> **Task requirements**
Number of lines with "brackets" in the data: give that figure by itself.

========

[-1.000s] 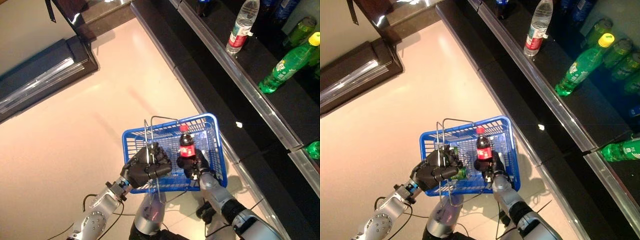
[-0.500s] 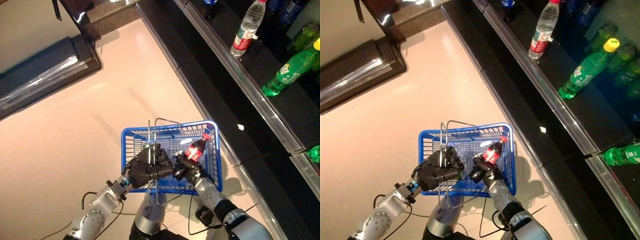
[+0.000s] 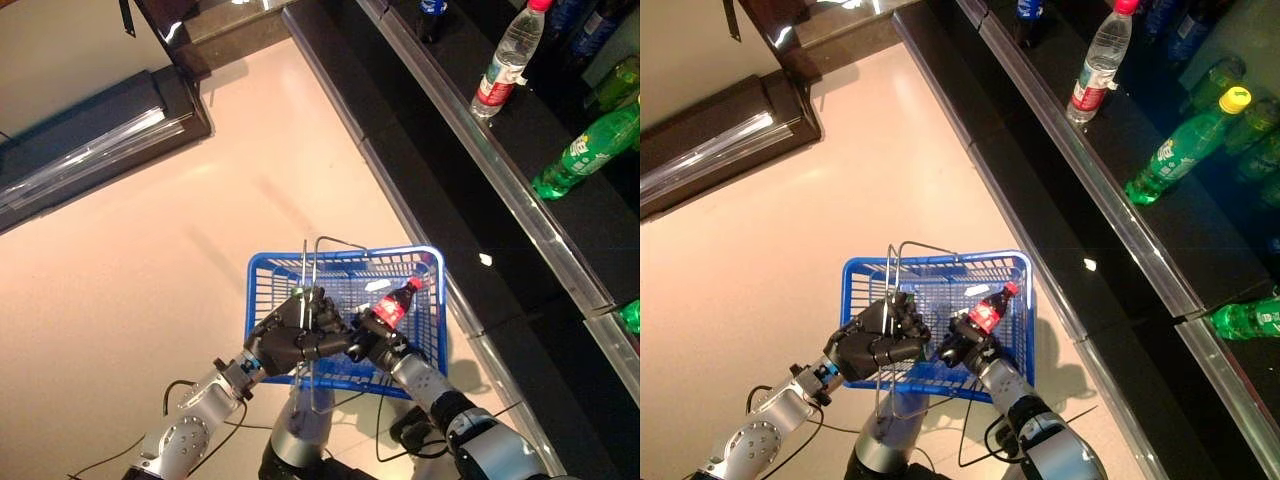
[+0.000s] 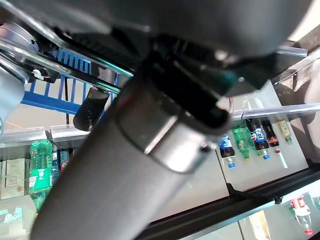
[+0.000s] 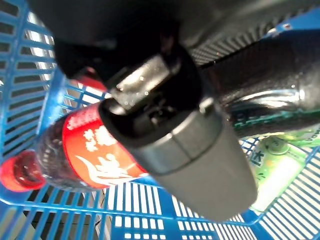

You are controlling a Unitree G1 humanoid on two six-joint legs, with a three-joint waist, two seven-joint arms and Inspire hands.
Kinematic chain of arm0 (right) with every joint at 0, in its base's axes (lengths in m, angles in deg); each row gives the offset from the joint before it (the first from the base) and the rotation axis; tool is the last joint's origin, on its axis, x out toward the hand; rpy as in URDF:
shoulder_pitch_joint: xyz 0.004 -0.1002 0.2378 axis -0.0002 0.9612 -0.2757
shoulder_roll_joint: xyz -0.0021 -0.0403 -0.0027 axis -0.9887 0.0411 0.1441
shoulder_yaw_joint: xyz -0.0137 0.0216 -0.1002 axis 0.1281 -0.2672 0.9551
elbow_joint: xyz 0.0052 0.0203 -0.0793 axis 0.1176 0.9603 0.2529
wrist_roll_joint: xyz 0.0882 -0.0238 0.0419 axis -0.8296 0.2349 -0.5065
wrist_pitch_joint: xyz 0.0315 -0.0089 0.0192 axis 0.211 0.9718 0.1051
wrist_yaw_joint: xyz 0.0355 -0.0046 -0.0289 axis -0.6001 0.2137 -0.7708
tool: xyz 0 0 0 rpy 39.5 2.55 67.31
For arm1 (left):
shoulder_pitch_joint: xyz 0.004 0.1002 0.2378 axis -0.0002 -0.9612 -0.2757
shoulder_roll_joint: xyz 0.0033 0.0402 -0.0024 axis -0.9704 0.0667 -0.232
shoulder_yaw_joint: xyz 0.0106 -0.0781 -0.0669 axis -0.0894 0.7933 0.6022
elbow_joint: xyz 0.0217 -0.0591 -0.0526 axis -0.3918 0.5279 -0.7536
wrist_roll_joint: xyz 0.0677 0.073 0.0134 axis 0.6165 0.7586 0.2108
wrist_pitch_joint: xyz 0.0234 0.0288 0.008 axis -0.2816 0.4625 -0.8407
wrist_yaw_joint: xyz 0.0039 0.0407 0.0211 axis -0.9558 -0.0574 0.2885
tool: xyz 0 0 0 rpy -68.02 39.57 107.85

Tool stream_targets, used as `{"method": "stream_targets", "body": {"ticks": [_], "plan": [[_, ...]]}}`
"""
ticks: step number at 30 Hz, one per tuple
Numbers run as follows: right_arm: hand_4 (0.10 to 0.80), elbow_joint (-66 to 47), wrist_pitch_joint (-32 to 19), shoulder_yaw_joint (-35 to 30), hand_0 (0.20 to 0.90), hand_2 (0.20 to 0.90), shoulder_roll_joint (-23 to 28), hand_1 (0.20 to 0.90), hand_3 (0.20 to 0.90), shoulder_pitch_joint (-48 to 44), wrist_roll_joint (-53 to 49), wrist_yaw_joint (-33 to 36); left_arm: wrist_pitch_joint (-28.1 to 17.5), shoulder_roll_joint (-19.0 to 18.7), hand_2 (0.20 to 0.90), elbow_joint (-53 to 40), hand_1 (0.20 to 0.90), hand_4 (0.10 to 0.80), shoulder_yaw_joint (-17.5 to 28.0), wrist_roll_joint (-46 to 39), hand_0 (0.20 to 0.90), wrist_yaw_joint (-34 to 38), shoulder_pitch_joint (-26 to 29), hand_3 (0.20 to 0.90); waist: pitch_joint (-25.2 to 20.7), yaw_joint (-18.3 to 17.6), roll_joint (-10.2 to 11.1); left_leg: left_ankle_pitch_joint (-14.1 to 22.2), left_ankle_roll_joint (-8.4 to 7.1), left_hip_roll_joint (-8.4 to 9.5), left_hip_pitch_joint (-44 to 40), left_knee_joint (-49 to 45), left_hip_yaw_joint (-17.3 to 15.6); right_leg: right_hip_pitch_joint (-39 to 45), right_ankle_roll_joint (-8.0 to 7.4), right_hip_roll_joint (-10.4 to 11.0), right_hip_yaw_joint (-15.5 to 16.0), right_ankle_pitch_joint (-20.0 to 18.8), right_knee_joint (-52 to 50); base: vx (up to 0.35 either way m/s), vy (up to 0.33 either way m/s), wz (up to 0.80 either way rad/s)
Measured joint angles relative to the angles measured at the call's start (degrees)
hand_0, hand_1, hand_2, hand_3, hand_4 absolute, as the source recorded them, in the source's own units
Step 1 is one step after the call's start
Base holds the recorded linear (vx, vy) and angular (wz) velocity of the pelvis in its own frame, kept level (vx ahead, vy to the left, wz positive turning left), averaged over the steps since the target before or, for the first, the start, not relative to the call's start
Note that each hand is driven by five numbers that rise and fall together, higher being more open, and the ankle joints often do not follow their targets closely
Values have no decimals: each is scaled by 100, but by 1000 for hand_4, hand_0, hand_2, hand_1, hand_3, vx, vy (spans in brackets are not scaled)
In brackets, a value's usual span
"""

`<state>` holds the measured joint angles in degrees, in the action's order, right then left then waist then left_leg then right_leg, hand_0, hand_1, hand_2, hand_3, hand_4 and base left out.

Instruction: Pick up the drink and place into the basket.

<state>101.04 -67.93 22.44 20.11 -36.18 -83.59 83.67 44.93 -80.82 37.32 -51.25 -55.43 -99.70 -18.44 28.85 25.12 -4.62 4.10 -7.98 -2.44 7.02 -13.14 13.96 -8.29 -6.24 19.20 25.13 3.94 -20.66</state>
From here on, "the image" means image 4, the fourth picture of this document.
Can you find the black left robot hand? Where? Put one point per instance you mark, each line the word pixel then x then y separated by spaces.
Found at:
pixel 112 175

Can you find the blue plastic shopping basket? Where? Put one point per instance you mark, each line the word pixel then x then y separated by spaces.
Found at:
pixel 45 102

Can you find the pale drink bottle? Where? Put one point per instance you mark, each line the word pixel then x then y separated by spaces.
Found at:
pixel 285 130

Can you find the red blue toothpaste box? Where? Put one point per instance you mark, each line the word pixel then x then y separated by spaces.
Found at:
pixel 64 165

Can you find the green sprite bottle yellow cap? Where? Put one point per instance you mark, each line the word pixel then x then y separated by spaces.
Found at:
pixel 40 170

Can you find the beige carton box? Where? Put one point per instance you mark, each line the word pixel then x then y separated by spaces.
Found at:
pixel 12 180

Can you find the blue white printed pack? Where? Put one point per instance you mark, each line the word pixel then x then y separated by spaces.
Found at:
pixel 13 215

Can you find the pepsi bottle blue label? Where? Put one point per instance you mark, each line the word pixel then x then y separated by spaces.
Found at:
pixel 226 147

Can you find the pepsi bottle with logo label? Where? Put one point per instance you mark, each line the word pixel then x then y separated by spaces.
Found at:
pixel 258 137

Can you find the cola bottle red label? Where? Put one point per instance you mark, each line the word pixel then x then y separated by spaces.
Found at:
pixel 271 138

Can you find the clear water bottle red label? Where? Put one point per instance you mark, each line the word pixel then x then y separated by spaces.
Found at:
pixel 301 215

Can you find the clear plastic bottle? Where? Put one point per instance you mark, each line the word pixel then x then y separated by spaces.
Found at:
pixel 317 203

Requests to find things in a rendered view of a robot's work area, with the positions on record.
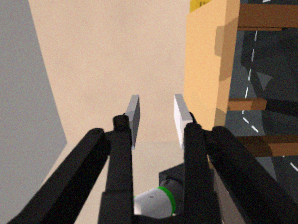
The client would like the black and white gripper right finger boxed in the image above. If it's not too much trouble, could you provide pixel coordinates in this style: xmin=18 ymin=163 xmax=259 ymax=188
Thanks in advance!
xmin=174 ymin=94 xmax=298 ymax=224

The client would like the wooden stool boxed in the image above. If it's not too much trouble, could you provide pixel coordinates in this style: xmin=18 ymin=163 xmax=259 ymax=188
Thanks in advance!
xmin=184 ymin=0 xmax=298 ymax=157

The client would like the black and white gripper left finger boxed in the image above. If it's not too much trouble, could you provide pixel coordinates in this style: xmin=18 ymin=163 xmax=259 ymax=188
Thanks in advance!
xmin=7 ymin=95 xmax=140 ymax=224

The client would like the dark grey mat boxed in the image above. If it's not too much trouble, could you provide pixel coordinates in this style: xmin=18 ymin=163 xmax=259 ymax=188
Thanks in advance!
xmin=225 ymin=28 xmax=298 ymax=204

========

> **Answer area**
2